• **Task goal**:
Can you transcribe the data exactly? Leave the pictures out.

• **Supplied information**:
********

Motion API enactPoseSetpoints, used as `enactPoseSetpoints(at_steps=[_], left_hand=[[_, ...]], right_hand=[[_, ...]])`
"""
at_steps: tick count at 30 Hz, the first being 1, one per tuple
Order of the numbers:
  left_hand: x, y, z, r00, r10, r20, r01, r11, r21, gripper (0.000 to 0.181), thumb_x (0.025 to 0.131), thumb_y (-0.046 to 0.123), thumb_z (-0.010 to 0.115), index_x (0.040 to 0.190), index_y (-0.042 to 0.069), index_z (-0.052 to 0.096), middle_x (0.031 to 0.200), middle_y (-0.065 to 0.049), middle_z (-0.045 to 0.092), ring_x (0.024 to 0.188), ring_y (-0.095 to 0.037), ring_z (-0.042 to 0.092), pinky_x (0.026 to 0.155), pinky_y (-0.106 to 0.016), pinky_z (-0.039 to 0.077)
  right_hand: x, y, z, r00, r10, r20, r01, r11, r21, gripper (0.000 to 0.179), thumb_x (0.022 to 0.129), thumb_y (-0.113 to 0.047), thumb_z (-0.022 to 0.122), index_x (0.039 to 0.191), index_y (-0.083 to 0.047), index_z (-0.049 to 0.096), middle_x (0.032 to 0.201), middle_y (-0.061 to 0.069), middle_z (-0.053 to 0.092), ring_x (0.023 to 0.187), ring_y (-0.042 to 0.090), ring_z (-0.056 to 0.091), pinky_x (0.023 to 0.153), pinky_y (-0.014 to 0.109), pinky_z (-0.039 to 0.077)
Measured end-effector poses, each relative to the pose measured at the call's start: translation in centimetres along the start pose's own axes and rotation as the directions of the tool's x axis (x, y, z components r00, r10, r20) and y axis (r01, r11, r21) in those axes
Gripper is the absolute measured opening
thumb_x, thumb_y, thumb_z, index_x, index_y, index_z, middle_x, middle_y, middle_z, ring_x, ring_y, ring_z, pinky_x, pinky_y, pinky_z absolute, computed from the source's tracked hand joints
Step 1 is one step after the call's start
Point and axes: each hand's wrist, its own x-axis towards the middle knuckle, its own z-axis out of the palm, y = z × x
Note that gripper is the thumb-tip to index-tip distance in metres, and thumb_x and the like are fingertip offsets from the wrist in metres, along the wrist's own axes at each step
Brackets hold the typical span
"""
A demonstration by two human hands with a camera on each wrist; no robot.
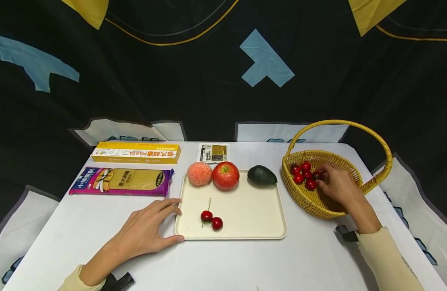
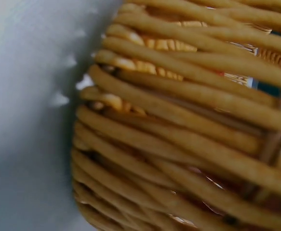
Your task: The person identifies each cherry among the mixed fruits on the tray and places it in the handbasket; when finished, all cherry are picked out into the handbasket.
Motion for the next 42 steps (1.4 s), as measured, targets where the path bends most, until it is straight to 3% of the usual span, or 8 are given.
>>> enactPoseSetpoints(at_steps=[6,12,28,36,42], left_hand=[[-0.1,0.0,0.1,1.000,-0.008,0.003,0.008,1.000,-0.001,0.061,0.078,0.071,0.085,0.120,0.029,0.072,0.154,0.003,0.060,0.138,-0.025,0.060,0.087,-0.054,0.061],[0.0,0.0,0.1,1.000,-0.004,0.000,0.004,1.000,0.003,0.061,0.077,0.071,0.085,0.120,0.029,0.072,0.154,0.003,0.060,0.139,-0.024,0.060,0.086,-0.053,0.061],[0.0,-0.1,0.1,1.000,0.006,-0.004,-0.006,1.000,-0.002,0.062,0.078,0.071,0.085,0.121,0.028,0.072,0.154,0.002,0.060,0.139,-0.025,0.060,0.087,-0.053,0.061],[0.0,0.0,0.1,1.000,0.006,-0.004,-0.006,1.000,0.001,0.062,0.078,0.071,0.085,0.121,0.027,0.073,0.154,0.001,0.061,0.138,-0.026,0.061,0.087,-0.052,0.061],[0.0,0.0,0.1,1.000,0.004,0.000,-0.004,1.000,-0.002,0.062,0.078,0.070,0.085,0.121,0.027,0.073,0.154,0.001,0.061,0.138,-0.026,0.060,0.087,-0.053,0.061]], right_hand=[[0.1,-0.7,-0.7,0.999,0.041,0.025,-0.042,0.999,0.002,0.042,0.095,-0.006,0.079,0.132,0.008,0.062,0.125,0.035,0.065,0.110,0.053,0.065,0.092,0.069,0.054],[-0.1,-2.4,-0.9,0.998,0.050,-0.027,-0.050,0.999,-0.019,0.044,0.097,-0.009,0.078,0.136,0.006,0.063,0.126,0.034,0.064,0.114,0.053,0.062,0.094,0.070,0.053],[-0.4,-9.0,-0.2,0.972,-0.127,-0.196,0.135,0.991,0.024,0.035,0.094,-0.008,0.081,0.127,-0.001,0.070,0.127,0.025,0.066,0.103,0.042,0.067,0.081,0.060,0.060],[0.1,-11.7,0.7,0.958,-0.194,-0.211,0.209,0.977,0.051,0.034,0.094,-0.007,0.083,0.125,-0.003,0.071,0.121,0.018,0.069,0.099,0.035,0.070,0.080,0.055,0.062],[0.6,-13.6,1.6,0.965,-0.200,-0.168,0.211,0.976,0.054,0.035,0.095,-0.011,0.082,0.128,-0.004,0.071,0.119,0.017,0.069,0.092,0.030,0.067,0.073,0.046,0.058]])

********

• **Solved exercise**:
Motion API enactPoseSetpoints, used as `enactPoseSetpoints(at_steps=[_], left_hand=[[_, ...]], right_hand=[[_, ...]])`
"""
at_steps: tick count at 30 Hz, the first being 1, one per tuple
Order of the numbers:
  left_hand: x, y, z, r00, r10, r20, r01, r11, r21, gripper (0.000 to 0.181), thumb_x (0.025 to 0.131), thumb_y (-0.046 to 0.123), thumb_z (-0.010 to 0.115), index_x (0.040 to 0.190), index_y (-0.042 to 0.069), index_z (-0.052 to 0.096), middle_x (0.031 to 0.200), middle_y (-0.065 to 0.049), middle_z (-0.045 to 0.092), ring_x (0.024 to 0.188), ring_y (-0.095 to 0.037), ring_z (-0.042 to 0.092), pinky_x (0.026 to 0.155), pinky_y (-0.106 to 0.016), pinky_z (-0.039 to 0.077)
  right_hand: x, y, z, r00, r10, r20, r01, r11, r21, gripper (0.000 to 0.179), thumb_x (0.022 to 0.129), thumb_y (-0.113 to 0.047), thumb_z (-0.022 to 0.122), index_x (0.039 to 0.191), index_y (-0.083 to 0.047), index_z (-0.049 to 0.096), middle_x (0.032 to 0.201), middle_y (-0.061 to 0.069), middle_z (-0.053 to 0.092), ring_x (0.023 to 0.187), ring_y (-0.042 to 0.090), ring_z (-0.056 to 0.091), pinky_x (0.023 to 0.153), pinky_y (-0.014 to 0.109), pinky_z (-0.039 to 0.077)
Measured end-effector poses, each relative to the pose measured at the call's start: translation in centimetres along the start pose's own axes and rotation as the directions of the tool's x axis (x, y, z components r00, r10, r20) and y axis (r01, r11, r21) in those axes
Gripper is the absolute measured opening
thumb_x, thumb_y, thumb_z, index_x, index_y, index_z, middle_x, middle_y, middle_z, ring_x, ring_y, ring_z, pinky_x, pinky_y, pinky_z absolute, computed from the source's tracked hand joints
Step 1 is one step after the call's start
Point and axes: each hand's wrist, its own x-axis towards the middle knuckle, its own z-axis out of the palm, y = z × x
Note that gripper is the thumb-tip to index-tip distance in metres, and thumb_x and the like are fingertip offsets from the wrist in metres, along the wrist's own axes at each step
Brackets hold the typical span
"""
A demonstration by two human hands with a camera on each wrist; no robot.
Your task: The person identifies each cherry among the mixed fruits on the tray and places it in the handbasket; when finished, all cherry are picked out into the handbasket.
Motion for the next 42 steps (1.4 s), as measured, targets where the path bends most, until it is straight to 3% of the usual span, or 8 are given.
>>> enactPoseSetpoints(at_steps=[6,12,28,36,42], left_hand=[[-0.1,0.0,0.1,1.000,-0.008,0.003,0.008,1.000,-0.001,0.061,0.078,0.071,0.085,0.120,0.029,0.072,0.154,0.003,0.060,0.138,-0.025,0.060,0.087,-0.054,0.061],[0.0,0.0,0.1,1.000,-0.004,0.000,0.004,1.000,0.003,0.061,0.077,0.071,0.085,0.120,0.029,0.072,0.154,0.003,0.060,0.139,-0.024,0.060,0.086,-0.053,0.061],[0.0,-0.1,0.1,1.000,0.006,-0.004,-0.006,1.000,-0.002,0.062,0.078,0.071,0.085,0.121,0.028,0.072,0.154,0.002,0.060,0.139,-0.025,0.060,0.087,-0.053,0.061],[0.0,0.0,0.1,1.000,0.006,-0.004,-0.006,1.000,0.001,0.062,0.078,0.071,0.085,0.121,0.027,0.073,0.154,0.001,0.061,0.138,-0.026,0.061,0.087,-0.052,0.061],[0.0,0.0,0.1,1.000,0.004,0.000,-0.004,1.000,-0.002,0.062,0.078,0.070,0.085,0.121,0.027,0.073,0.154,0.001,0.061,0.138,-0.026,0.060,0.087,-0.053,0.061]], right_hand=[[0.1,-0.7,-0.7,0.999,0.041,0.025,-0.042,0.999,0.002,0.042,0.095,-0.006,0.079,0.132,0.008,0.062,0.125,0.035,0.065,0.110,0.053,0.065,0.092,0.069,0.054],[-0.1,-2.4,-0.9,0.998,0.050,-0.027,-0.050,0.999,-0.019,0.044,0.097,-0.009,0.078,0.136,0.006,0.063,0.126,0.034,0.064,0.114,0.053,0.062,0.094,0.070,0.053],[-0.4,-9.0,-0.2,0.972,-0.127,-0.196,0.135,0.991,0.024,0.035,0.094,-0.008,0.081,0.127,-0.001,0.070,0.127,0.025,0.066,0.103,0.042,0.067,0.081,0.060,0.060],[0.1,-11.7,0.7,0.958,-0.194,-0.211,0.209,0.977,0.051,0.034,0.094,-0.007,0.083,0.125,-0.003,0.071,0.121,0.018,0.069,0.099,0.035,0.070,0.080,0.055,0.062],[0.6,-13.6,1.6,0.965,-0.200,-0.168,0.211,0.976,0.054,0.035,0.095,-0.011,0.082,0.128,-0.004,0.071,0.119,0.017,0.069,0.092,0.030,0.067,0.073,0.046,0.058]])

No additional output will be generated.